| Task directions |
Search the material below for lines containing the string "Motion", and copy every one you find.

| Data excerpts |
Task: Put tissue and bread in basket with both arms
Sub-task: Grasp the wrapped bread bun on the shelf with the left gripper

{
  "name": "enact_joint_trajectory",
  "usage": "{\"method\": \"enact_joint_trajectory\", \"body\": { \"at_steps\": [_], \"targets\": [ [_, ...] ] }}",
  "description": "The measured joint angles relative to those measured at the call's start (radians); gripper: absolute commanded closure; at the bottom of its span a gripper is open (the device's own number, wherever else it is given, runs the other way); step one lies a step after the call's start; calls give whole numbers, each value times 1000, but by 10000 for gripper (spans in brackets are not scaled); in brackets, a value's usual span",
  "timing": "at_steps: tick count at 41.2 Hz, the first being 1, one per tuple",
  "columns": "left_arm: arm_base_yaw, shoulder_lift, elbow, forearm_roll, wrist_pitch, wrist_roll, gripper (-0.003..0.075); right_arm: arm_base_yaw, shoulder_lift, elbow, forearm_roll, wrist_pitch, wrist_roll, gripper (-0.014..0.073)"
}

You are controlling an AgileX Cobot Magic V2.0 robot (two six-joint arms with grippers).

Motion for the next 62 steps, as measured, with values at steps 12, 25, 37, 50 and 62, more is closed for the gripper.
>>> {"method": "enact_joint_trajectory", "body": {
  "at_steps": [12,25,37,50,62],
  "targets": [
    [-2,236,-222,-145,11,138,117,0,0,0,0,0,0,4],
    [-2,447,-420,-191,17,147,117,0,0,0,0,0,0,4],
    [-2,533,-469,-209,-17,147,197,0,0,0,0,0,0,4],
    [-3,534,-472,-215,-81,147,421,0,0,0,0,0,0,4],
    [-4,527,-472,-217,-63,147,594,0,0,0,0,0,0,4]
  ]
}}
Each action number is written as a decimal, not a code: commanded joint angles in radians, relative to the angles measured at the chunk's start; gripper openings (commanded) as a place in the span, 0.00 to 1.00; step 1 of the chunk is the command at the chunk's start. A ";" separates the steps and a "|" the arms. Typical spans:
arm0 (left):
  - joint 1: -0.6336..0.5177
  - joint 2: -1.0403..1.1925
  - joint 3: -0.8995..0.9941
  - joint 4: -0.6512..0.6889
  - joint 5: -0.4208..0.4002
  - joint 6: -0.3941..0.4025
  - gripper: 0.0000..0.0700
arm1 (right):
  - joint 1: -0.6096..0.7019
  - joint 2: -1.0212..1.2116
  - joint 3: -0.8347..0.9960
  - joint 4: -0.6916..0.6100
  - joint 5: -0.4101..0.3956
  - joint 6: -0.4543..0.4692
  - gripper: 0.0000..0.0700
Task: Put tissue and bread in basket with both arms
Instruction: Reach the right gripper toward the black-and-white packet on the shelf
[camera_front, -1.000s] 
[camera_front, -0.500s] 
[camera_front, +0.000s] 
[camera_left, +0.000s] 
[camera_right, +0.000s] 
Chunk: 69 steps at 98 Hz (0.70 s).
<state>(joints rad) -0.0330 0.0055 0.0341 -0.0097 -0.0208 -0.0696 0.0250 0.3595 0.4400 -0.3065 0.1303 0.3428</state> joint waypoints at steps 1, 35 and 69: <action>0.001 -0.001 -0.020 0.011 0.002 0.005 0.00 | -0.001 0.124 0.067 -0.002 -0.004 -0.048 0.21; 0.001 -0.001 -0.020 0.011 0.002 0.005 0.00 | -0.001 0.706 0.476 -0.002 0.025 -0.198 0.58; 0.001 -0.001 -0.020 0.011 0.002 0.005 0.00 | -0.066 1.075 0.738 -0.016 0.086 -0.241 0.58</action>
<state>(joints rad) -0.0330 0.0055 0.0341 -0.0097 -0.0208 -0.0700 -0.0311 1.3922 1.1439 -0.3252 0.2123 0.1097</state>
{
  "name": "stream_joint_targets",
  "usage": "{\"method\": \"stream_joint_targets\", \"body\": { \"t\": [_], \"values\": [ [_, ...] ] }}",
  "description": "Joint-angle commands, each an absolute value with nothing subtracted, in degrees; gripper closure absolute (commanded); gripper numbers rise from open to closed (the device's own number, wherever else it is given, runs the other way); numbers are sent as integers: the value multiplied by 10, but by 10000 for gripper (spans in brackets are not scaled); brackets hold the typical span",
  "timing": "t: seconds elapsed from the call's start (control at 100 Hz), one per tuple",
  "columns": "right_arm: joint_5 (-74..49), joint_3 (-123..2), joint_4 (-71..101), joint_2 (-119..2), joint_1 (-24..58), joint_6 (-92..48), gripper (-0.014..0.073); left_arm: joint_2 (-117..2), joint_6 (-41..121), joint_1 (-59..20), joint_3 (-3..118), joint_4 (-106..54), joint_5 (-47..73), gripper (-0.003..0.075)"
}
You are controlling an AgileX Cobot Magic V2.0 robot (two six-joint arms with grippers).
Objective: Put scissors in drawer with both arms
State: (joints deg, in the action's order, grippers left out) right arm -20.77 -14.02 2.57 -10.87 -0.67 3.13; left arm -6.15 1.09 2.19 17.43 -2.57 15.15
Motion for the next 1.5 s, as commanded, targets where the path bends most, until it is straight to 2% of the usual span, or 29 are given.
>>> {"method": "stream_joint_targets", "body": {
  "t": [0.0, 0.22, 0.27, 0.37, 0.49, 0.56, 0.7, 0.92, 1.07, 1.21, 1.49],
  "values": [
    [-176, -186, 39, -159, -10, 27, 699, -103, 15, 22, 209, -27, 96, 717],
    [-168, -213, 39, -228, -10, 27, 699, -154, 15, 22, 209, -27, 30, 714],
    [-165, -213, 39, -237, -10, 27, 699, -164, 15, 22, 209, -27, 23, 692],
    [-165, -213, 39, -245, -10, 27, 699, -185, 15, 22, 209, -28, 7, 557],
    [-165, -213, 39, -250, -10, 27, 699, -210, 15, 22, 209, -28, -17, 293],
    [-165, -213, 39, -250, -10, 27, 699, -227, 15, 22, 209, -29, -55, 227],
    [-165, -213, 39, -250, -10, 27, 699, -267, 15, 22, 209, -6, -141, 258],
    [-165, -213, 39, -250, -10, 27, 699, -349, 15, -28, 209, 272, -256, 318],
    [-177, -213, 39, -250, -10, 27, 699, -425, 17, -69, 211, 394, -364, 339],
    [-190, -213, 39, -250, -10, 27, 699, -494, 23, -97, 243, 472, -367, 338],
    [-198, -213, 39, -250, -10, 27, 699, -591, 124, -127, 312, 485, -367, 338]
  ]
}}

| Your solution |
Motion for the next 62 steps, as measured, with values at steps 12, 25, 37, 50 and 62, more is closed for the gripper.
Motion for the next 1.5 s, as commanded, targets where the path bends most, until it is straight to 2% of the usual span, or 29 are given.

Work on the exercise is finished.